If global signal regression is a poor choice of correction method, which techniques should be used to remove noise confounds, be they physiologically related or not? The circularity of choosing a noise regressor from the data itself leads to the problems identified in this study. Confounding regressors derived from external measures, such as pulse oximeter, respiration belt and end-tidal CO2
readings, should not suffer from this problem. There exist other techniques that derive regressors from regions in the fMRI data, such as the ventricles, white matter, blood vessels and CSF, that may cause less of a problem. Studies have shown that anti-correlated networks do not exist after regression of movement, ventricle and white matter signals (Fox et al., 2008
; Weissenbacher et al., 2008
) and therefore these correction methods may not cause the same artefact as global signal regression. If a regressor is uncontaminated by the task in which we are interested (in this case the resting state fluctuations), then it may not introduce anti-correlations. However, the greater the correlation with the global signal, the larger a problem such a regression may cause by reducing true neuronally-related correlations and by increasing numbers of anti-correlated voxels. Using global signal regression to remove physiological noise clearly has confounding factors. While the optimal way to remove physiological noise isn’t clear, many of the best current methods require collection of cardiac and respiration time courses. Collecting such data should become a standard part of resting state connectivity studies.
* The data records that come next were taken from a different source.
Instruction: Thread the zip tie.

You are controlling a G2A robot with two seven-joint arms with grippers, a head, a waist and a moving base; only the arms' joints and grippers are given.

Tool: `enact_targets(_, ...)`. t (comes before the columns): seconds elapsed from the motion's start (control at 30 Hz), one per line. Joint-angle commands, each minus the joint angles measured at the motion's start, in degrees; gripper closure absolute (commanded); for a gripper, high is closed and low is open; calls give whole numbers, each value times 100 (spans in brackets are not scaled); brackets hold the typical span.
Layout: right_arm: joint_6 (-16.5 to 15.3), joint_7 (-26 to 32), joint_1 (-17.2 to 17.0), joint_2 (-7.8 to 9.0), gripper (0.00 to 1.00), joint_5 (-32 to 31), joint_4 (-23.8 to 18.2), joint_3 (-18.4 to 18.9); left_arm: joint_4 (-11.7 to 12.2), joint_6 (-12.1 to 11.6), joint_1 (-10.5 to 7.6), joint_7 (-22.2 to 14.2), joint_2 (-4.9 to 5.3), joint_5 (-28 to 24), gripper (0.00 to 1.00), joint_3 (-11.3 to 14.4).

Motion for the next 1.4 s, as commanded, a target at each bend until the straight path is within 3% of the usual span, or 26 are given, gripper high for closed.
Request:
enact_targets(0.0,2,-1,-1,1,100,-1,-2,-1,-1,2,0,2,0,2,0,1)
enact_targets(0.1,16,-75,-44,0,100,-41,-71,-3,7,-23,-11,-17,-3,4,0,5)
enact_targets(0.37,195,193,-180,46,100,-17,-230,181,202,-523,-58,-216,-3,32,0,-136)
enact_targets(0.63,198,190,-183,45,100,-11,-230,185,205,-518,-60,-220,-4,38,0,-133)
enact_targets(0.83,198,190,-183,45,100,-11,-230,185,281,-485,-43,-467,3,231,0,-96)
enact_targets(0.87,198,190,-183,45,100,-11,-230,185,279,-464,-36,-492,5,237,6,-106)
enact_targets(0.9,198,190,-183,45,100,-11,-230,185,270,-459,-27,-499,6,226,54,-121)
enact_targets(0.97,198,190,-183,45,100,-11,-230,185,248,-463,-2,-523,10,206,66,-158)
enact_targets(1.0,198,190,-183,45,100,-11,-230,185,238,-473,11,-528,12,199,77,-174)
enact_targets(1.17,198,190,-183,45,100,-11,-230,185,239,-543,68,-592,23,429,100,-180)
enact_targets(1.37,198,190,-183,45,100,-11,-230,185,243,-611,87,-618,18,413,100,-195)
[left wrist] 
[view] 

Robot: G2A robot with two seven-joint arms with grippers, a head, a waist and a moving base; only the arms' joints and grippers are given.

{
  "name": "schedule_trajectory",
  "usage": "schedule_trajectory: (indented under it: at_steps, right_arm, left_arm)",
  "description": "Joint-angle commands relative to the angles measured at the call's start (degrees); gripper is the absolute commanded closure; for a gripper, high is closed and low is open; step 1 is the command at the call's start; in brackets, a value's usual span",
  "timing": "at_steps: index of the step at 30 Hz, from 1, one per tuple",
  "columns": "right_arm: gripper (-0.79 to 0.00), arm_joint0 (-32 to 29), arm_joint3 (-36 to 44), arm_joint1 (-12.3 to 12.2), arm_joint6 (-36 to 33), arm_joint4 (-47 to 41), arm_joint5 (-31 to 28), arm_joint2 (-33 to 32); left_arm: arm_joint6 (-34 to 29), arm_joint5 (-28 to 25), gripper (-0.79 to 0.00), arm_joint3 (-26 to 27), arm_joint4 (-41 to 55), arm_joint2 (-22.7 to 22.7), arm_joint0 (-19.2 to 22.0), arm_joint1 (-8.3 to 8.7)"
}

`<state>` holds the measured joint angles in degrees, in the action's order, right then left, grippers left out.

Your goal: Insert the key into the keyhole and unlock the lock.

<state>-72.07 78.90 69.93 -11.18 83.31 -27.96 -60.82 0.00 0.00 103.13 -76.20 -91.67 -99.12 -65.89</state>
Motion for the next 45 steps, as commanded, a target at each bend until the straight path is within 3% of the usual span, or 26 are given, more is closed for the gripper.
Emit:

This study has concentrated on correlation-based analyses, the most popular method employed to detect resting state networks. Other methods have been used to support the idea that the brain is organized into independent neuronal networks, for example, k
-means clustering (Golland et al., 2008
) or ReHo analysis (Long et al., 2008
). However, removing the global signal is often included as a preprocessing step. An alternative technique that is now frequently used to study functional connectivity is independent component analysis or ICA (Birn et al., 2008
; Calhoun et al., 2005
; Kiviniemi et al., 2003
; Kiviniemi et al., 2004
; Long et al., 2008
; McKeown et al., 2003
; McKeown et al., 1998
; McKeown and Sejnowski, 1998
). With ICA, statistically independent maps and their associated time courses are extracted from the data. If the global signal is not removed before this technique is employed, it must be assigned to one or more components. Therefore, ICA may have an inherent global signal regression built into it. The time course for each component determines the behaviour of the network beyond all other components, including those that represent the global signal. Therefore, task-negative and task-positive networks determined by ICA may have associated time courses that artificially appear to be anti-correlated.
Global signal regression not only introduces anti-correlated regions in the brain, it also reduces positive correlation values. If such a simple mathematical process used as a pre-processing step affects correlation values so drastically, can we trust correlation techniques to give a true measure of connectivity in the brain? What do correlation values actually mean? In a clinical context, do small differences in connectivity measures between patient groups and controls really reflect deficits in neuronal connectivity? More importantly, can the global signal regression introduce false differences between these two groups? These questions must be taken into account before we can truly understand resting state neuronal networks in the brain, their relationships to each other and their importance in clinical conditions.